- _YOUR OBJECTIVE_: Output only the lines below that start at the line containing "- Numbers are" and end at the line containing "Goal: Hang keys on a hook", with both ends kept.

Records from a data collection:

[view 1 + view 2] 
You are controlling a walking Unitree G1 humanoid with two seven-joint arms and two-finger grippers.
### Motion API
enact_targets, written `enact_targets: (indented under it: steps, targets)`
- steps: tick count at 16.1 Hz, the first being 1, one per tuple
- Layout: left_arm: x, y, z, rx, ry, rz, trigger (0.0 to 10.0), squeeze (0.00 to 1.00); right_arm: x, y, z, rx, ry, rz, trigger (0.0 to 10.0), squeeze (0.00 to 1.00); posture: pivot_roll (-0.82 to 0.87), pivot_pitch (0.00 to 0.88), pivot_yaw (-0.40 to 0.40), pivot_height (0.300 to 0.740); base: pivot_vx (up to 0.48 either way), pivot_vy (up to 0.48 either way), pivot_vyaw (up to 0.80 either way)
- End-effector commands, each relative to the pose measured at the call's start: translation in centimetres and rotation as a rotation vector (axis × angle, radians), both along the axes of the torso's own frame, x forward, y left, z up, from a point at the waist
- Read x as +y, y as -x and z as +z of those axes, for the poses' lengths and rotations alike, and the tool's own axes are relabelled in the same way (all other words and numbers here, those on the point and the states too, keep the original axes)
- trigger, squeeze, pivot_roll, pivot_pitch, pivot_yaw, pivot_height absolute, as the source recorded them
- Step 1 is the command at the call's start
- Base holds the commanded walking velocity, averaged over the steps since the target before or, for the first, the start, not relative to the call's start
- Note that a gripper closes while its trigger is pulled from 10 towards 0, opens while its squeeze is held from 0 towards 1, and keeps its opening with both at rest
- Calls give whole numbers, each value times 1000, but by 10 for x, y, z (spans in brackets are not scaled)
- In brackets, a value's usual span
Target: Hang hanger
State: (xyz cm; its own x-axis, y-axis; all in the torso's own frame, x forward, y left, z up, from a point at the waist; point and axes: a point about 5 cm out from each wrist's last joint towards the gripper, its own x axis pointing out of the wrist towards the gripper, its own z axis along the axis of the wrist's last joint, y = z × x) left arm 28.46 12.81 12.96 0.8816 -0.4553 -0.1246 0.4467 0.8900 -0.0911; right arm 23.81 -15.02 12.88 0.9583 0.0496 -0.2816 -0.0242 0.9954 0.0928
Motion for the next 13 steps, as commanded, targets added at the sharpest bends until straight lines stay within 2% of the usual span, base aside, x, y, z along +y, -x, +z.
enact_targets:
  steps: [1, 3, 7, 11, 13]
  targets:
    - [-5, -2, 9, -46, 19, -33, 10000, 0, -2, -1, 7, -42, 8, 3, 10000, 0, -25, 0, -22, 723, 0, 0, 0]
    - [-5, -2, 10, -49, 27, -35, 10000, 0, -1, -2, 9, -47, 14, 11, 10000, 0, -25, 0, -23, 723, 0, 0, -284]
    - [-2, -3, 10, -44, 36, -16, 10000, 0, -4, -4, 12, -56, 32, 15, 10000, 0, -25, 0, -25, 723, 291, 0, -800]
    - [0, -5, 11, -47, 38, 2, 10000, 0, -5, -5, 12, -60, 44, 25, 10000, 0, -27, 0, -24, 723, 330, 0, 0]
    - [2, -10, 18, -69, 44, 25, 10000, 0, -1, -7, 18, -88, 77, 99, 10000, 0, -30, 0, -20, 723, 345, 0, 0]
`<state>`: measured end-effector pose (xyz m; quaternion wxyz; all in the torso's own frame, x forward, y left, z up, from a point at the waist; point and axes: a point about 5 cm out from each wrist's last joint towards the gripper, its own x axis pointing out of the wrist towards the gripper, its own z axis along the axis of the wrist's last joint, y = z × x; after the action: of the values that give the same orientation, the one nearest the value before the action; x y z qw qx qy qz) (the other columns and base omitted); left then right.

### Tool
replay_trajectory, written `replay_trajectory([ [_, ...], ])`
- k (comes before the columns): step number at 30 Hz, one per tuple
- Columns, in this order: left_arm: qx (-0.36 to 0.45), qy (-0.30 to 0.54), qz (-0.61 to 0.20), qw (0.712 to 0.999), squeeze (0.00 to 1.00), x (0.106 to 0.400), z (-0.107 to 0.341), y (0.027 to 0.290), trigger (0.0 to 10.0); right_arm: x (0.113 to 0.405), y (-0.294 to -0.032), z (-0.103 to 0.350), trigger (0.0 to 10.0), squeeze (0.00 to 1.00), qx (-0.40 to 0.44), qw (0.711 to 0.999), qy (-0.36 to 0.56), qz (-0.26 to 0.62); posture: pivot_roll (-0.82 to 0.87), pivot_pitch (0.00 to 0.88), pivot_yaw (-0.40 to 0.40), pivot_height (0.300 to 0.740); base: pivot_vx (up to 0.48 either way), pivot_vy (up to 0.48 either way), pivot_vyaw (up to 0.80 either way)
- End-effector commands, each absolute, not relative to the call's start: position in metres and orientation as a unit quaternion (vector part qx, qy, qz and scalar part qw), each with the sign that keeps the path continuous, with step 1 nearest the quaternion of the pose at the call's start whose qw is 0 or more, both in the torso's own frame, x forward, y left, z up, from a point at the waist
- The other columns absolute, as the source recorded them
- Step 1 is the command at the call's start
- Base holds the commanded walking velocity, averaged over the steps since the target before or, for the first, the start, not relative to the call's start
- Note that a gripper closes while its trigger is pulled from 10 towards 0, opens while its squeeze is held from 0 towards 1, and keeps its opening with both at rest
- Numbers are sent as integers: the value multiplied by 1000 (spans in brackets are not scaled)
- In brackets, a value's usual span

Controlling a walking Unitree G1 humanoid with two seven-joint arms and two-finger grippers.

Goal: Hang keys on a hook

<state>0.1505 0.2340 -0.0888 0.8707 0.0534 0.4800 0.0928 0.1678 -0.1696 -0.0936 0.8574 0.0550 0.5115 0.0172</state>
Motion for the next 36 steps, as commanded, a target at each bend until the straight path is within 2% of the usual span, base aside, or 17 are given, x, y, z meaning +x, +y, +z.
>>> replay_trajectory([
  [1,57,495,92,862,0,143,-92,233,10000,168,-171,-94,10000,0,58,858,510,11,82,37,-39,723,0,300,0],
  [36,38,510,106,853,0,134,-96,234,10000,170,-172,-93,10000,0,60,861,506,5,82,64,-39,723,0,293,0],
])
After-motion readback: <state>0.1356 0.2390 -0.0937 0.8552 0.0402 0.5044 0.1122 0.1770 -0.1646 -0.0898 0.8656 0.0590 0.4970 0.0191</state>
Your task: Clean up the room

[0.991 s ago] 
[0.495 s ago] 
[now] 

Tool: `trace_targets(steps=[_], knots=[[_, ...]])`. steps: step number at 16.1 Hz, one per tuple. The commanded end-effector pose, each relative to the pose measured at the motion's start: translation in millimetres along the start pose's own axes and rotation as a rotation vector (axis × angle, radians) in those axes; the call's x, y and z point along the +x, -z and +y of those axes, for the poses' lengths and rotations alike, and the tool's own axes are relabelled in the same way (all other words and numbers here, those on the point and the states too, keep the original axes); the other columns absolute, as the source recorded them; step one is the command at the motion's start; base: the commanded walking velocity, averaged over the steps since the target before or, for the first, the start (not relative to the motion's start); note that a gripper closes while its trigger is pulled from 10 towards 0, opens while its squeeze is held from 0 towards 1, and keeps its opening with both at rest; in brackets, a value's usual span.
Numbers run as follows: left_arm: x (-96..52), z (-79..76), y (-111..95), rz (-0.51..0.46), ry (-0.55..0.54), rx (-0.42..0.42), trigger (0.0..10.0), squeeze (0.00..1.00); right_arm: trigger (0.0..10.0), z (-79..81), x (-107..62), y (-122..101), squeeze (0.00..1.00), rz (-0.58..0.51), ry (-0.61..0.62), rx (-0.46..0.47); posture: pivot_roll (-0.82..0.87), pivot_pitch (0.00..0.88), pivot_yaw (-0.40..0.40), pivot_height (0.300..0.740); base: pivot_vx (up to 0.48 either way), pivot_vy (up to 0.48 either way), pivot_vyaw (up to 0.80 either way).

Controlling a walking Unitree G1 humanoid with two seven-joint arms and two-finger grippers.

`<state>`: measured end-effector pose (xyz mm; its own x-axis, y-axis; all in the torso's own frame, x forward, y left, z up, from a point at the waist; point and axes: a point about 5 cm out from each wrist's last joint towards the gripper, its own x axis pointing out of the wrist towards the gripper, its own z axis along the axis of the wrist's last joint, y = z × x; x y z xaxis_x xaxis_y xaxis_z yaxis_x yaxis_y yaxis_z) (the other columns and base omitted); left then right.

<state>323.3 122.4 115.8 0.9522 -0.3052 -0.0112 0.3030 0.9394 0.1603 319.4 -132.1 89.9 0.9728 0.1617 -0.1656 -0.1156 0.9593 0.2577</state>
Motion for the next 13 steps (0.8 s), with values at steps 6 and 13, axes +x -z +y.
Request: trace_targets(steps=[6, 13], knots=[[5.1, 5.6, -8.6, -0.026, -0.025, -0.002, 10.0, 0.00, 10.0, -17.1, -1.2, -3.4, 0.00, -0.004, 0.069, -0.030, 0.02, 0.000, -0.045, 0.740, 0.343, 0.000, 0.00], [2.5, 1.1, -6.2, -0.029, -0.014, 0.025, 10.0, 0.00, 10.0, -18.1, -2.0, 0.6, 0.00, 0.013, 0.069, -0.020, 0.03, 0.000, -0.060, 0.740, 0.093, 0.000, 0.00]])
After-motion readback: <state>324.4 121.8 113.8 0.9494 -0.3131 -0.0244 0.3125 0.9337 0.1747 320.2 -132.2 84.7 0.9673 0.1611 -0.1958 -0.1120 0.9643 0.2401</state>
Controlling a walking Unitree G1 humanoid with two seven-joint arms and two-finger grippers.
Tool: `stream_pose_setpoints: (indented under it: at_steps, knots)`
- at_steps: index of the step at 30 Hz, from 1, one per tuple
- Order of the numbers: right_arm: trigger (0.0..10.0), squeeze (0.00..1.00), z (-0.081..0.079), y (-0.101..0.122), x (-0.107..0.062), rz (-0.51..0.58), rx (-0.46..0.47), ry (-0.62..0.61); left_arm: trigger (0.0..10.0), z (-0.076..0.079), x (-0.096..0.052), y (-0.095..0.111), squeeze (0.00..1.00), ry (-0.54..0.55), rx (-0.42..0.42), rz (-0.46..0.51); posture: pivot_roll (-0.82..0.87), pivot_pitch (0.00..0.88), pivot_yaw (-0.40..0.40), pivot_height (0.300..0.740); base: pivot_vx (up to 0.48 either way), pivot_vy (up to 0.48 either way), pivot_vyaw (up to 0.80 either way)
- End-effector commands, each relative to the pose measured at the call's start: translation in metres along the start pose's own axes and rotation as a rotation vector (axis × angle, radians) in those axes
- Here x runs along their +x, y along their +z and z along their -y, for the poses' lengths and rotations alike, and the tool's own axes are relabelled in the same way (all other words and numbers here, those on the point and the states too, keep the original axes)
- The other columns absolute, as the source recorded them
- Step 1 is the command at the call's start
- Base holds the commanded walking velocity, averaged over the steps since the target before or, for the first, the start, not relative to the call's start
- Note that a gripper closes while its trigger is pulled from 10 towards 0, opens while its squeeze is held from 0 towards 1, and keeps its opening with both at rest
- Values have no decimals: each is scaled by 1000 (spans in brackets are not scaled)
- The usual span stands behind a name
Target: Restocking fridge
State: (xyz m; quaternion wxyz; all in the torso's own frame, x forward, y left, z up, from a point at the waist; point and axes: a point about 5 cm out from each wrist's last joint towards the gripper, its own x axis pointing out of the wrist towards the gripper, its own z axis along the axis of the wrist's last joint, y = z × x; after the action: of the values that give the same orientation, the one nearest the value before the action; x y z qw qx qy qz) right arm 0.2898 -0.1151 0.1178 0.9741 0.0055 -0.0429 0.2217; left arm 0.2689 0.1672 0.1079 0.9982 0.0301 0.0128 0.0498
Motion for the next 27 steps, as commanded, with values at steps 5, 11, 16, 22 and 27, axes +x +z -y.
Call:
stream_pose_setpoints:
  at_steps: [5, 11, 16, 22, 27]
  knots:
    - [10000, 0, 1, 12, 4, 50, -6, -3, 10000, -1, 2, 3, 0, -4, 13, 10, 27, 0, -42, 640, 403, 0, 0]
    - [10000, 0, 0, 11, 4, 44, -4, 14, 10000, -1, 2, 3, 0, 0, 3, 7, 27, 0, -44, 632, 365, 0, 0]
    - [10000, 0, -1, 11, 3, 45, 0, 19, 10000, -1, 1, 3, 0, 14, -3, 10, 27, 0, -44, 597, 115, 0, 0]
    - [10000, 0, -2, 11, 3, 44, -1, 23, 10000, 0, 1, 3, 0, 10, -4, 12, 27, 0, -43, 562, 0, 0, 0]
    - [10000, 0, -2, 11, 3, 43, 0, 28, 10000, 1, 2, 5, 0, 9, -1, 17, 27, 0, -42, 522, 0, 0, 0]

- _RESPONSE TO THE TASK_:
- Numbers are sent as integers: the value multiplied by 1000 (spans in brackets are not scaled)
- In brackets, a value's usual span

Controlling a walking Unitree G1 humanoid with two seven-joint arms and two-finger grippers.

Goal: Hang keys on a hook

The output is done.